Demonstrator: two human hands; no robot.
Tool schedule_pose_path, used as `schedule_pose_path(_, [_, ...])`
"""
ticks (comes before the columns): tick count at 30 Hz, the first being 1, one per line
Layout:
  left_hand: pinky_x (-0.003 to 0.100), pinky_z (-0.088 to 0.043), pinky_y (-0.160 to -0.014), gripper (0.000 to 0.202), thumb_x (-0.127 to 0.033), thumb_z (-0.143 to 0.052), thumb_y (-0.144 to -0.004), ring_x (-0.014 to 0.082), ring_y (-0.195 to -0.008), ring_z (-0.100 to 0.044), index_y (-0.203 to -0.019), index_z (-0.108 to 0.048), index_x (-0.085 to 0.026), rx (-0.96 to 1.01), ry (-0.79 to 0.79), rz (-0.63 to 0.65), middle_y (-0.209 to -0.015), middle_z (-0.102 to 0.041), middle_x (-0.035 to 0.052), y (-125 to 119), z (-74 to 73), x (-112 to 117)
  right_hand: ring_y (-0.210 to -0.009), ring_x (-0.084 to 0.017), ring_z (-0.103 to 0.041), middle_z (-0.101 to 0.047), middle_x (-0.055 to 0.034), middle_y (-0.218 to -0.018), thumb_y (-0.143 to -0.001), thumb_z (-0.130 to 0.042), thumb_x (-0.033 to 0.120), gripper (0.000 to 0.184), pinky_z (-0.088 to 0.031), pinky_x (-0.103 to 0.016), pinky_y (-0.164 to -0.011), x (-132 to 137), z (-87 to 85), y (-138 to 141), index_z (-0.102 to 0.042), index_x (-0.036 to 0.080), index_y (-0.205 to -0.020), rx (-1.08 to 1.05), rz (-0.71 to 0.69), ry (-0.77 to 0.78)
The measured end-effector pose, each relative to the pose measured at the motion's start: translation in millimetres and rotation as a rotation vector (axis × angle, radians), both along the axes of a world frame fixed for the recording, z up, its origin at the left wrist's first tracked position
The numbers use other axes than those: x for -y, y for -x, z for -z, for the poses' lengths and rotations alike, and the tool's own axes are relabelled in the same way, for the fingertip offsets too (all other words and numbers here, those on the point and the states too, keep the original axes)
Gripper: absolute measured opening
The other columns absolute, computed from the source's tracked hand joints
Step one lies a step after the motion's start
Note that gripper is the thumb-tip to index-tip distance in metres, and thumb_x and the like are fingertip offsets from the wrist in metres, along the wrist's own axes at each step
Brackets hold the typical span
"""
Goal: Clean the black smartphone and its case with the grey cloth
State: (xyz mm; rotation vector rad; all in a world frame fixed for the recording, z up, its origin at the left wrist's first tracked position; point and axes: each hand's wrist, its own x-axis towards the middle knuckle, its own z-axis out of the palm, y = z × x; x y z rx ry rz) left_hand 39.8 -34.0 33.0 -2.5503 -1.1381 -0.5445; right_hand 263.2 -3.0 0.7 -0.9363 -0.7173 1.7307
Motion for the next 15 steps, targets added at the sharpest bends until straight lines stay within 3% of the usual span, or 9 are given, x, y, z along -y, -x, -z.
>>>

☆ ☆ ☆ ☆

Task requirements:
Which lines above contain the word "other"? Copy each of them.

Output of the exercise:
The numbers use other axes than those: x for -y, y for -x, z for -z, for the poses' lengths and rotations alike, and the tool's own axes are relabelled in the same way, for the fingertip offsets too (all other words and numbers here, those on the point and the states too, keep the original axes)
The other columns absolute, computed from the source's tracked hand joints

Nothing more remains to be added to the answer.